## Brief
All of the records must be set down again word for word.

BEGIN Exercise materials

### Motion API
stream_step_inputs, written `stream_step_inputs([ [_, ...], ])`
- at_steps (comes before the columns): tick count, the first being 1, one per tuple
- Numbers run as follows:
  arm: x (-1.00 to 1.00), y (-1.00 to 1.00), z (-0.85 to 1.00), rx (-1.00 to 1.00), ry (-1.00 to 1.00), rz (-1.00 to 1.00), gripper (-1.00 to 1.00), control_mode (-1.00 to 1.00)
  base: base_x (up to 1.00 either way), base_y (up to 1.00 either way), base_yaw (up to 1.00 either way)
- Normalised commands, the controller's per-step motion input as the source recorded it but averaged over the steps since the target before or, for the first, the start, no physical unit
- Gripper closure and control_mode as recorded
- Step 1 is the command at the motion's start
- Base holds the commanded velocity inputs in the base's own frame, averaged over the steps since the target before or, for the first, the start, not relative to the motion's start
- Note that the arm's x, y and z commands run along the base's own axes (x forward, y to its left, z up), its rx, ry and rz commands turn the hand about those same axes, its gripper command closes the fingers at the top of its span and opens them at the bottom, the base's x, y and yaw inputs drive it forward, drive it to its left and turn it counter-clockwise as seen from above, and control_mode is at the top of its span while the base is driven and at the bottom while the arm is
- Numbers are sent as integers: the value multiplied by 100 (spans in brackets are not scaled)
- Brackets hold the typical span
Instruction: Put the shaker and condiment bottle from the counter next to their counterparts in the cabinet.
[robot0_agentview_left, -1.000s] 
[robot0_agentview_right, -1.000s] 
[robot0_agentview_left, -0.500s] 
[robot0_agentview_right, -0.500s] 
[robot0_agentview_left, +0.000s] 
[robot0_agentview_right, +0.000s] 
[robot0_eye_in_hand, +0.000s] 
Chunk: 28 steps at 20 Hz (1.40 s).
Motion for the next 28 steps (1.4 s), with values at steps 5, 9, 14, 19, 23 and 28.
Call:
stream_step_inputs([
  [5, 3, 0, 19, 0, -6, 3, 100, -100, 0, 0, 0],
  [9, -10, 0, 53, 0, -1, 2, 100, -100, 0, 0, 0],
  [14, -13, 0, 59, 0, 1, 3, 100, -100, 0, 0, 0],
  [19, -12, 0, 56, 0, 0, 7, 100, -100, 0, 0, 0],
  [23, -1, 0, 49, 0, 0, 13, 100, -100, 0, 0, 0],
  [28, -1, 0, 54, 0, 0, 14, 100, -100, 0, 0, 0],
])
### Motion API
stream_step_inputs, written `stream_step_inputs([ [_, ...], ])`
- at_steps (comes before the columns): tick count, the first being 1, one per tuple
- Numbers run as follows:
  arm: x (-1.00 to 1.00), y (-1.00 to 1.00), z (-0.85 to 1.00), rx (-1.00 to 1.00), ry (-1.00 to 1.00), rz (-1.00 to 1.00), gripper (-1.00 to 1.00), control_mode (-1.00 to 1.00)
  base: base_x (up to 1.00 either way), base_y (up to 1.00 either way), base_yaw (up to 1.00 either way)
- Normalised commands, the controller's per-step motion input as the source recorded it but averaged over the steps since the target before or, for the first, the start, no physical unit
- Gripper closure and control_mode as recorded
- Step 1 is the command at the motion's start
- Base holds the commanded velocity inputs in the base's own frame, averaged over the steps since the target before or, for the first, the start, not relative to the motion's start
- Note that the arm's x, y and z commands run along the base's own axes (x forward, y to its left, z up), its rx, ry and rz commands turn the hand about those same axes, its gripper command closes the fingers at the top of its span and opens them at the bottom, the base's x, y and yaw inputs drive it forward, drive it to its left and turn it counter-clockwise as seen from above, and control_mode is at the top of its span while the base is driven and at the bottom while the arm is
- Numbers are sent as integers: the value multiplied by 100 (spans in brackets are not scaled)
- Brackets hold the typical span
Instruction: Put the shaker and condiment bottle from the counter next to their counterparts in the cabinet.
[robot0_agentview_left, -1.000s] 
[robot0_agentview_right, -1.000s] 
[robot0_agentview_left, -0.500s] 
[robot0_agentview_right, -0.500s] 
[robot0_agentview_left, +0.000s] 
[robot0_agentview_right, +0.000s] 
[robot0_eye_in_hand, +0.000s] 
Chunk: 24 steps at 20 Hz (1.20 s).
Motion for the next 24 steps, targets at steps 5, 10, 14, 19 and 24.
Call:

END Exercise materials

## Written answer
### Motion API
stream_step_inputs, written `stream_step_inputs([ [_, ...], ])`
- at_steps (comes before the columns): tick count, the first being 1, one per tuple
- Numbers run as follows:
  arm: x (-1.00 to 1.00), y (-1.00 to 1.00), z (-0.85 to 1.00), rx (-1.00 to 1.00), ry (-1.00 to 1.00), rz (-1.00 to 1.00), gripper (-1.00 to 1.00), control_mode (-1.00 to 1.00)
  base: base_x (up to 1.00 either way), base_y (up to 1.00 either way), base_yaw (up to 1.00 either way)
- Normalised commands, the controller's per-step motion input as the source recorded it but averaged over the steps since the target before or, for the first, the start, no physical unit
- Gripper closure and control_mode as recorded
- Step 1 is the command at the motion's start
- Base holds the commanded velocity inputs in the base's own frame, averaged over the steps since the target before or, for the first, the start, not relative to the motion's start
- Note that the arm's x, y and z commands run along the base's own axes (x forward, y to its left, z up), its rx, ry and rz commands turn the hand about those same axes, its gripper command closes the fingers at the top of its span and opens them at the bottom, the base's x, y and yaw inputs drive it forward, drive it to its left and turn it counter-clockwise as seen from above, and control_mode is at the top of its span while the base is driven and at the bottom while the arm is
- Numbers are sent as integers: the value multiplied by 100 (spans in brackets are not scaled)
- Brackets hold the typical span
Instruction: Put the shaker and condiment bottle from the counter next to their counterparts in the cabinet.
[robot0_agentview_left, -1.000s] 
[robot0_agentview_right, -1.000s] 
[robot0_agentview_left, -0.500s] 
[robot0_agentview_right, -0.500s] 
[robot0_agentview_left, +0.000s] 
[robot0_agentview_right, +0.000s] 
[robot0_eye_in_hand, +0.000s] 
Chunk: 28 steps at 20 Hz (1.40 s).
Motion for the next 28 steps (1.4 s), with values at steps 5, 9, 14, 19, 23 and 28.
Call:
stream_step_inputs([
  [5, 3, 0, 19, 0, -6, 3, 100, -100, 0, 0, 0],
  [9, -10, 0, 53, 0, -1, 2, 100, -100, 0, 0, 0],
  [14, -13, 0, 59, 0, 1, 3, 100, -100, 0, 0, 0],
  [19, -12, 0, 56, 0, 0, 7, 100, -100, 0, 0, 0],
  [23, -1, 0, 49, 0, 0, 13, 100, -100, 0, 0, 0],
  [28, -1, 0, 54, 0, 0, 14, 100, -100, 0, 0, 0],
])
### Motion API
stream_step_inputs, written `stream_step_inputs([ [_, ...], ])`
- at_steps (comes before the columns): tick count, the first being 1, one per tuple
- Numbers run as follows:
  arm: x (-1.00 to 1.00), y (-1.00 to 1.00), z (-0.85 to 1.00), rx (-1.00 to 1.00), ry (-1.00 to 1.00), rz (-1.00 to 1.00), gripper (-1.00 to 1.00), control_mode (-1.00 to 1.00)
  base: base_x (up to 1.00 either way), base_y (up to 1.00 either way), base_yaw (up to 1.00 either way)
- Normalised commands, the controller's per-step motion input as the source recorded it but averaged over the steps since the target before or, for the first, the start, no physical unit
- Gripper closure and control_mode as recorded
- Step 1 is the command at the motion's start
- Base holds the commanded velocity inputs in the base's own frame, averaged over the steps since the target before or, for the first, the start, not relative to the motion's start
- Note that the arm's x, y and z commands run along the base's own axes (x forward, y to its left, z up), its rx, ry and rz commands turn the hand about those same axes, its gripper command closes the fingers at the top of its span and opens them at the bottom, the base's x, y and yaw inputs drive it forward, drive it to its left and turn it counter-clockwise as seen from above, and control_mode is at the top of its span while the base is driven and at the bottom while the arm is
- Numbers are sent as integers: the value multiplied by 100 (spans in brackets are not scaled)
- Brackets hold the typical span
Instruction: Put the shaker and condiment bottle from the counter next to their counterparts in the cabinet.
[robot0_agentview_left, -1.000s] 
[robot0_agentview_right, -1.000s] 
[robot0_agentview_left, -0.500s] 
[robot0_agentview_right, -0.500s] 
[robot0_agentview_left, +0.000s] 
[robot0_agentview_right, +0.000s] 
[robot0_eye_in_hand, +0.000s] 
Chunk: 24 steps at 20 Hz (1.20 s).
Motion for the next 24 steps, targets at steps 5, 10, 14, 19 and 24.
Call:

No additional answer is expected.